Another important limitation is the number of organ failures defining our cohort.
Metabolic failure was not included, as arterial punctures were not systematically
collected. Moreover, respiratory frequencies and Glasgow Coma Scale were not consistently
registered, whereby organ failures related to the respiratory system, and failure
of the central nervous system were not included. We used a Shock Index ≥1 to define
cardiovascular failure, as this index has been shown to prognosticate outcome across
several etiologies of shock and critical illnesses [18, 30–37]. Ideally, cardiac output
measurements would have been desirable but not feasible based on the present design.

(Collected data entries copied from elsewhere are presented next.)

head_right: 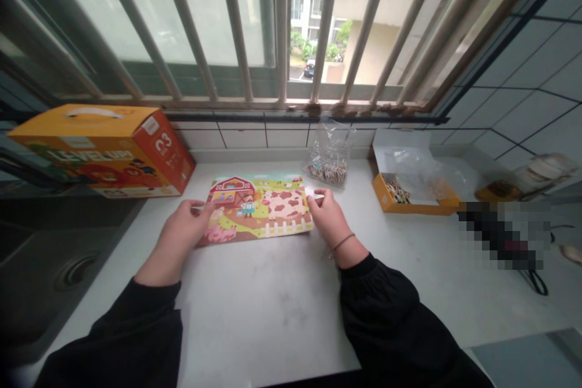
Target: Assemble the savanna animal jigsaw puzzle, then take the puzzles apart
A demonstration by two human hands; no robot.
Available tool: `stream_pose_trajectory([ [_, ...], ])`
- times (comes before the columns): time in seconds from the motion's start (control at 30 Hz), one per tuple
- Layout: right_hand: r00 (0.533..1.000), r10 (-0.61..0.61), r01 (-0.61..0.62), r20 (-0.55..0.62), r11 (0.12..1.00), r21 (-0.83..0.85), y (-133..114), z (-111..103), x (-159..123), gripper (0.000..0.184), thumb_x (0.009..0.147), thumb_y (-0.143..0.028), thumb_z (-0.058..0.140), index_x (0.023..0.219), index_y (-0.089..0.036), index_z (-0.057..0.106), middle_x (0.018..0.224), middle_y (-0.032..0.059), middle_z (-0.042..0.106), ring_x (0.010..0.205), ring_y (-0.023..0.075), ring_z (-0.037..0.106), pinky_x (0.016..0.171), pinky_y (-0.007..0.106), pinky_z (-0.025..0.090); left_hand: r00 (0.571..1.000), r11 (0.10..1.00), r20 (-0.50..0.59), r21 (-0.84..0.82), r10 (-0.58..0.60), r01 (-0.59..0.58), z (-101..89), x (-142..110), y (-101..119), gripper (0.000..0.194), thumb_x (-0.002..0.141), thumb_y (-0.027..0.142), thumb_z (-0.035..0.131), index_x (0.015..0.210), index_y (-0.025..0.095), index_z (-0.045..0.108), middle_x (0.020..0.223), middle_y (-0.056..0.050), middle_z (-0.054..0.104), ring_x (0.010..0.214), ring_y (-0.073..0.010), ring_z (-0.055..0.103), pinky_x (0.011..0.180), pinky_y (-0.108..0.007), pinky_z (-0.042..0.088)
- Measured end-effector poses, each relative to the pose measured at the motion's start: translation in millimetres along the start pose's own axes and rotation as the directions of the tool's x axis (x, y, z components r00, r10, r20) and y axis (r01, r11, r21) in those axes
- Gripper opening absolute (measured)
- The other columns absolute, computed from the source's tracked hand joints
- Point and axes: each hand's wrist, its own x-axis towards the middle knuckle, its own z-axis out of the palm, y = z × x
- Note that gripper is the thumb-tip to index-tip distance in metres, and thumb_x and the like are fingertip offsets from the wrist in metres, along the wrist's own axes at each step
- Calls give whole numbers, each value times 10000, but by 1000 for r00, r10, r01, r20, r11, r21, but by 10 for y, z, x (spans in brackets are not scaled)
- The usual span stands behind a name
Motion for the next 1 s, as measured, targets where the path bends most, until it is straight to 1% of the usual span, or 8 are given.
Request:
stream_pose_trajectory([
  [0.13, 996, 86, -87, 20, 993, 80, 103, -147, 33, 370, 961, -480, 750, 1177, -182, 713, 908, 92, 823, 733, 231, 785, 640, 336, 633, 996, 999, 75, -22, -38, 40, -78, 27, -15, 400, 952, 594, 619, 1009, 215, 733, 975, -152, 828, 979, -386, 785, 781, -405, 534],
  [0.27, 993, 98, -106, 67, 984, 143, 100, -168, -9, 323, 915, -446, 811, 1107, -188, 786, 1032, 115, 866, 839, 257, 824, 681, 341, 657, 988, 999, 157, -50, 2, 6, -83, -13, 31, 323, 921, 537, 637, 901, 228, 730, 924, -121, 834, 908, -349, 777, 725, -375, 488],
  [0.4, 975, 124, -167, 183, 956, 243, 19, -148, -57, 336, 908, -420, 825, 1155, -192, 808, 1044, 122, 883, 839, 275, 850, 678, 354, 671, 989, 991, 141, -132, 50, -31, -5, -60, 39, 340, 894, 561, 659, 843, 228, 705, 858, -87, 805, 824, -299, 735, 683, -352, 448],
  [0.63, 929, 174, -288, 326, 893, 346, -101, -210, -97, 229, 870, -299, 814, 1073, -192, 808, 988, 110, 884, 777, 251, 842, 641, 326, 676, 981, 815, 195, -570, 12, 103, 167, -96, 50, 415, 744, 585, 797, 845, 233, 603, 805, -43, 761, 717, -219, 705, 621, -292, 476],
  [0.77, 841, 162, -368, 517, 870, 327, -142, -390, -134, 350, 809, -279, 841, 1149, -211, 792, 1024, 102, 878, 810, 258, 844, 689, 362, 709, 954, 774, 301, -601, -9, 197, 107, -142, 83, 512, 651, 541, 910, 893, 220, 593, 732, -31, 748, 584, -178, 654, 552, -271, 448],
  [0.87, 775, 242, -420, 584, 887, 190, -121, -531, -130, 327, 812, -300, 890, 1109, -194, 801, 918, 88, 852, 686, 197, 785, 575, 279, 658, 921, 796, 390, -557, -2, 238, 38, -180, 91, 729, 583, 447, 987, 1149, 186, 611, 753, -38, 781, 584, -201, 682, 539, -275, 442],
  [0.93, 817, 297, -404, 494, 906, 123, -80, -560, -108, 255, 848, -332, 902, 1022, -185, 788, 795, 64, 807, 591, 154, 711, 539, 248, 619, 928, 834, 373, -506, -20, 222, 14, -186, 84, 914, 594, 444, 992, 1358, 155, 582, 793, -44, 798, 625, -235, 721, 551, -295, 461],
  [1.0, 886, 301, -353, 353, 931, 93, -26, -528, -83, 225, 892, -367, 878, 978, -190, 770, 732, 51, 773, 560, 154, 674, 558, 276, 619, 946, 910, 323, -385, -21, 151, 11, -169, 68, 887, 670, 507, 943, 1414, 148, 621, 796, -45, 793, 659, -263, 738, 568, -319, 464],
])
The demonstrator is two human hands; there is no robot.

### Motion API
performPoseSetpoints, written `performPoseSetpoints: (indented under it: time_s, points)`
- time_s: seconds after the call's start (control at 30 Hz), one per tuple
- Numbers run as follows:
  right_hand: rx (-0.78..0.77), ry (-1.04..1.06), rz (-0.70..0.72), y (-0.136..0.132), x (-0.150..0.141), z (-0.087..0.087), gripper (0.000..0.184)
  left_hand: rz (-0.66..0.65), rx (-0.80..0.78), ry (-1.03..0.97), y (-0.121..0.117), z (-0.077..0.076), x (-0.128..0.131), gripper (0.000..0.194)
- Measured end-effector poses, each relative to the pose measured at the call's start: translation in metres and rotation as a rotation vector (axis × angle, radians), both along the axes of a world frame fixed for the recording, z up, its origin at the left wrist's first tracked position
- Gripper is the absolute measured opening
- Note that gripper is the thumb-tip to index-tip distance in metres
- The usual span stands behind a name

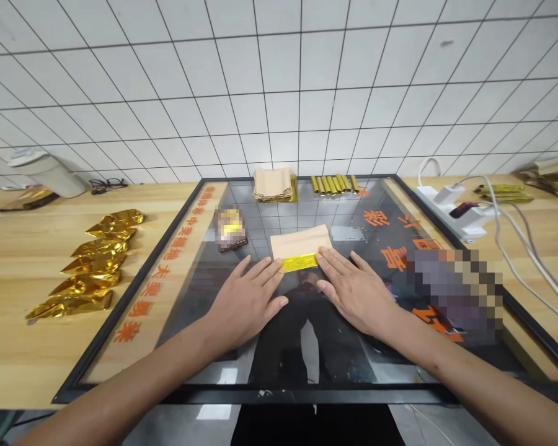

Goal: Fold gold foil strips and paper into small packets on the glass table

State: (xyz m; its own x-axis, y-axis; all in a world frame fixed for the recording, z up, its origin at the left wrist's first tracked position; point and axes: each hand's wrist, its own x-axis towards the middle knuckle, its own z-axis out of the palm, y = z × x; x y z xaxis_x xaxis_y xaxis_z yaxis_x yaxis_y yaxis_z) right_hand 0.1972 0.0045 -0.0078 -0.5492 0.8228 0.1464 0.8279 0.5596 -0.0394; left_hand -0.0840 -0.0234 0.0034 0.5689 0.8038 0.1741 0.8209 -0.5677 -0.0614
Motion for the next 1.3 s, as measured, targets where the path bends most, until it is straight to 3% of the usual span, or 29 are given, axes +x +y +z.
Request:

As not all variables for assessing organ failure were available, the incidence rate
and the mortality outcomes should be interpreted bearing this in mind.
Furthermore, we acknowledge the presence of a physician in the prehospital setting
(MECU) (from 2006 and onwards) could induce referral bias, as certain “high-risk”
patients are prone to be transported directly from the pre-hospital setting to the
operational theater or ICU, and thereby by-pass the ED. Moreover, in the period 2000–2008
(prior to the implementation of the ADAPT algorithm) blood pressure and blood test
were taken only if the acute care ED personal deemed it appropriate whereby our outcomes
could be susceptible to selection bias.
Lastly, a significant proportion of patients were evaluated in the ED and either discharged,
died or admitted to the ICU (Table 2). The later could be susceptible to information
bias, as the registration of ICU admission directly from the ED was not consistently
documented during the period of observation. Although limited, we had missing values
on covariates; ICD-codes (2 patients) and HR (36 patients).
Conclusion
Shock is present in 0.4% of ED encounters, with a mean annual IR of 59.6/100,000 pyar
(95% CI: 56.7–62.3) carrying a substantial 7-day, and 90-day all-cause mortality.
Age and increasing number of organ failures are important prognostic factors associated
with increased risk 7 days after ED presentation, whereas age, comorbidity and number
of organ failures are prognostic factors at 8 to 90 days.